Wildlife Management - Trials and Tribulations of the Pronghorn
Protecting the "Peculiar Game Animal"
The Boone and Crockett Club hoped that the pronghorn at the Game Preserve could: be used to furnish stock for other national game preserves, and insure the perpetuation of this most interesting and peculiar American game animal. In 1918, with nine additional pronghorn sent to the preserve the total population was 23.
Life and Death Challenges
Even with additional animals, Chambers had trouble keeping the pronghorn alive. In a note to Washington, he stated: The antelope are not doing well.. . have plenty of feed, and am doing everything that I can ...

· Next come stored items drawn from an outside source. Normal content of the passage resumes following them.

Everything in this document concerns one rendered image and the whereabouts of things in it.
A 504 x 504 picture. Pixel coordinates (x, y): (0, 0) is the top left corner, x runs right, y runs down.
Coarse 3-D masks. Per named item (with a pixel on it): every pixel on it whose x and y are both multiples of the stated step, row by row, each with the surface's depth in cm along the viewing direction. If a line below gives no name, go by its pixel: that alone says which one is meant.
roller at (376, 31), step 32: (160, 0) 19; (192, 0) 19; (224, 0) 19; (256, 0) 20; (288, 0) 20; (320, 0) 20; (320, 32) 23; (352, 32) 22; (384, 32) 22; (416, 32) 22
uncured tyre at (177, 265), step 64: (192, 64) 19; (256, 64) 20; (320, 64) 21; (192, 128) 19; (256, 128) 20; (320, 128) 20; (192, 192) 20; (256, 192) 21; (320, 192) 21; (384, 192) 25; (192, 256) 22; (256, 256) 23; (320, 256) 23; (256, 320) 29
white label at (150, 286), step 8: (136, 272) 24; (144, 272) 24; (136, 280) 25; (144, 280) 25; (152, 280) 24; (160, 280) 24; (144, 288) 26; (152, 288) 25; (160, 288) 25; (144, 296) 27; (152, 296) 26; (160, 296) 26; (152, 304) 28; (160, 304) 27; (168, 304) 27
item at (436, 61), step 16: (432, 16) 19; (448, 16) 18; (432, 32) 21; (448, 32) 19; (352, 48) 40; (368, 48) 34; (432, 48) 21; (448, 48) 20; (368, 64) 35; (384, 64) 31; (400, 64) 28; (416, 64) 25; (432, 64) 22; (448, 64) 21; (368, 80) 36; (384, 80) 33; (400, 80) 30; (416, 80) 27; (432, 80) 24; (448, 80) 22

By 1924, the population was down to 6 animals. A memo from Washington advised that all efforts should be made to protect the remaining antelope and ridding the preserve of predatory animals. Chambers took this advise seriously: before we give up the idea of raising antelope we should do everything that we can to combat the predatory animal situation.
The Struggle Continues
The pronghorn population has fluctuated dramatically throughout the park’s history. In 1964, with more than 300 pronghorn in the park, seventy-five were herded in to Custer State Park. In 1998, fifteen pronghorn left the park during a snow storm, bringing their number to fewer than 30. Research continues today on these “curious little animals” in an attempt to ensure their existence within Wind Cave National Park.